What to do: Please return every line of the records that contains the word "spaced".

Data for analysis:
* * *

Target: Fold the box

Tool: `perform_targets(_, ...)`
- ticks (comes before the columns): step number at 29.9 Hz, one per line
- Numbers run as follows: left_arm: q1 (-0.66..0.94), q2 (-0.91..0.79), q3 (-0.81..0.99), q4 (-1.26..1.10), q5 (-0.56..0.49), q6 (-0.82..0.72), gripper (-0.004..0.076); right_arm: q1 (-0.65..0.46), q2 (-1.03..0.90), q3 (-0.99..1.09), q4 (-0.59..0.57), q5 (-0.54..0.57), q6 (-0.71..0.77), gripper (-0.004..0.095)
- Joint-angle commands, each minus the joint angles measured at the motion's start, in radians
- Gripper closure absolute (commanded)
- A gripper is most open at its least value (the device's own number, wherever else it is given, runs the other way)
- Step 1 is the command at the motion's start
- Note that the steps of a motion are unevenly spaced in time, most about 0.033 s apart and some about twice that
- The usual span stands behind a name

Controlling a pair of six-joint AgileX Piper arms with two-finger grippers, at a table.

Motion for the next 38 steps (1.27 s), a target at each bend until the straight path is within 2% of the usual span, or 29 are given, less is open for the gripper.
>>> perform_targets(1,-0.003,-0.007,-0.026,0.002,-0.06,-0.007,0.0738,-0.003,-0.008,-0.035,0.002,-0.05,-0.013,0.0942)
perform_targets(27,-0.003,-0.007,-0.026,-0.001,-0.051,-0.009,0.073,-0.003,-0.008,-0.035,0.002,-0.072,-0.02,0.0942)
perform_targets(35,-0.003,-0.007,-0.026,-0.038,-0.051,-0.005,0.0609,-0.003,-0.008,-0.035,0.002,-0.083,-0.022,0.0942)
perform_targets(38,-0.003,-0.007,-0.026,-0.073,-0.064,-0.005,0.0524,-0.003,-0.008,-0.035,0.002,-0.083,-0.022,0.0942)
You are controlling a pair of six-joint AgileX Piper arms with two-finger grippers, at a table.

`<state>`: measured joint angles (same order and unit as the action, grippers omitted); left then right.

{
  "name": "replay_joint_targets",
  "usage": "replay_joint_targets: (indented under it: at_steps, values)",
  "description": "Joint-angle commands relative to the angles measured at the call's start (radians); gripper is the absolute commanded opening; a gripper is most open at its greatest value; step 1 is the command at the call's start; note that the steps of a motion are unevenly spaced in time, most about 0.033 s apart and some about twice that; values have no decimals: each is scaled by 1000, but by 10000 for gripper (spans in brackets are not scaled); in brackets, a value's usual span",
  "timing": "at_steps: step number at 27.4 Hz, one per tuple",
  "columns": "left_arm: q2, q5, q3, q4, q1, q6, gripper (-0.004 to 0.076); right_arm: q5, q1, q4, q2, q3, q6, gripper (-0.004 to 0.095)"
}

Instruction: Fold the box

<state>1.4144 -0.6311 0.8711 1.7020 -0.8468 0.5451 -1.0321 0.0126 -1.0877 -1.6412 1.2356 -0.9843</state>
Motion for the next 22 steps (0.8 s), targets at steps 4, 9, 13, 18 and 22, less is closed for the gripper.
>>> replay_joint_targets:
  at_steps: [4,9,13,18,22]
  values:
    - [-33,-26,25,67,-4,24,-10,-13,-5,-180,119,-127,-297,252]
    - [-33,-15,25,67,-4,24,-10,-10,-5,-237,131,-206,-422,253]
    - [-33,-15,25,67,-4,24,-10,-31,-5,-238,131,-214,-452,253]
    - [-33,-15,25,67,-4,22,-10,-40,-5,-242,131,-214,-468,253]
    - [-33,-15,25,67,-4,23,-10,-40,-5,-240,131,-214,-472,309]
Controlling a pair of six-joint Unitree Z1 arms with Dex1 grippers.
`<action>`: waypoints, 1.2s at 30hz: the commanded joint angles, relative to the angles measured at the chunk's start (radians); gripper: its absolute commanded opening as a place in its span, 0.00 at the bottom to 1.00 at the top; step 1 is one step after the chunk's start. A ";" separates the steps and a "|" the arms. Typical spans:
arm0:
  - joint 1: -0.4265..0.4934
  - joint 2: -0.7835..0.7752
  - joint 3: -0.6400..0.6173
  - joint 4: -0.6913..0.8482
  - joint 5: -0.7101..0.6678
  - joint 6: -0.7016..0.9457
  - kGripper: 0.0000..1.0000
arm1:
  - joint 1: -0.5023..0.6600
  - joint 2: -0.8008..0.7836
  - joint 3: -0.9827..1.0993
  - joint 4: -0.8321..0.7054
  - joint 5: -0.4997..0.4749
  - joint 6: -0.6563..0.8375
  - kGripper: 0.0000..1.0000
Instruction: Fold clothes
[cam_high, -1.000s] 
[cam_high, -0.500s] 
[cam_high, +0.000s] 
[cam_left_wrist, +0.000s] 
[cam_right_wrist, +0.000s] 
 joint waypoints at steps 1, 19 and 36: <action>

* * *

Answer area:
- Note that the steps of a motion are unevenly spaced in time, most about 0.033 s apart and some about twice that
  "description": "Joint-angle commands relative to the angles measured at the call's start (radians); gripper is the absolute commanded opening; a gripper is most open at its greatest value; step 1 is the command at the call's start; note that the steps of a motion are unevenly spaced in time, most about 0.033 s apart and some about twice that; values have no decimals: each is scaled by 1000, but by 10000 for gripper (spans in brackets are not scaled); in brackets, a value's usual span",

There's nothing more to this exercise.